What influence does your husband have in your music?

I met Paul Curreri (my husband) when I was 18 and his music was pretty influential. It still is. He’s really rooted in country, blues and jazz. And even though he’s rooted he’s also really out there.

He’s not afraid to write a song that is linear, that makes sense within the context of the song but not to anything else. You don’t quite get what he’s on about but you get the feeling. You can’t ignore the good rocknroll and roots and country and jazz. And he hasn’t. But he has totally gone somewhere different with it. So that’s helped me feel like I can actually do things that I haven’t heard before and it’s all right as I have my feet rooted in something.

I read somewhere that you are a Cranberries fan?

Oh…ahhh, yeah, I wouldn’t say a fan. When I was real young my dad played me all this great stuff like The Beach Boys and The Beatles. Then when I was 13 or 14 I went through this phase of listening to the radio. When I hear the first strains of Salvation and I hear that crazy ‘tie your children to their beds’ lyric. I’m like “Jesus woman, shove it down my throat why don’t you”.

That’s why I don’t sell the first two records I wrote. It’s not that it’s bad to rebel, but if you don’t have anything to be dark about then it never sounds honest or real. When I hit this record, it was mellow and pretty happy and that, for me, felt more honest then all the shouty stuff.

Do you reckon you’ll ever revisit those first records?

After my divorce (laughs)…I don’t think so, they are just not very good songs.

You got into writing at quite a young age? What do you think this helped you discover about yourself?

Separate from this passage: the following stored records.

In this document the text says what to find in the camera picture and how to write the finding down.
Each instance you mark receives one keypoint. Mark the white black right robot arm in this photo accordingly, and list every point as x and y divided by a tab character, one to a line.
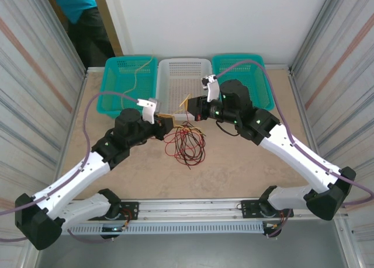
304	160

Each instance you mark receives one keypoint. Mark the white plastic basket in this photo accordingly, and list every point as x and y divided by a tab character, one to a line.
178	78

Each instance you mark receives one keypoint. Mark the teal plastic basket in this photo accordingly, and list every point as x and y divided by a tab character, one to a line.
117	75
251	75

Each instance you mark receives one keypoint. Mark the person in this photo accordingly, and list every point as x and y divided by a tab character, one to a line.
93	31

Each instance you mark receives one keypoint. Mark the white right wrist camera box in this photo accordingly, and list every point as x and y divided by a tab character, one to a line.
212	91

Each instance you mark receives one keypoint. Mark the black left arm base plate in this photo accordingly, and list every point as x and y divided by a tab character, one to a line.
131	206

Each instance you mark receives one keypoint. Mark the aluminium mounting rail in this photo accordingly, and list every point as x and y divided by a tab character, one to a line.
190	205

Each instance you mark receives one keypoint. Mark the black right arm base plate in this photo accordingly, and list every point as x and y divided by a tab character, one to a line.
248	209

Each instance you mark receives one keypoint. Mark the wooden door frame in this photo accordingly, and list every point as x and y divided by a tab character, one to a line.
102	2

Playing those dark songs and slowly coming out of that, realizing that I connected way more with songs that were not devoid of hardship but were balanced and used language that was interesting to express if something was good or bad.

I want to ask about the two covers on the album? How did you choose them? Or did they choose you?

Honestly, I spent so much time last year touring that the songs I did write were home sick. I just needed a song and I’d been playing Bowling Green at festivals, and it just seemed right.

And Sponji Reggae, well we just really liked that CD by Black Uhuru. Seriously 80s reggae. We had to change it pretty drastically but it has a nice African inspiration, which is really nice because it came naturally. You can’t force this stuff.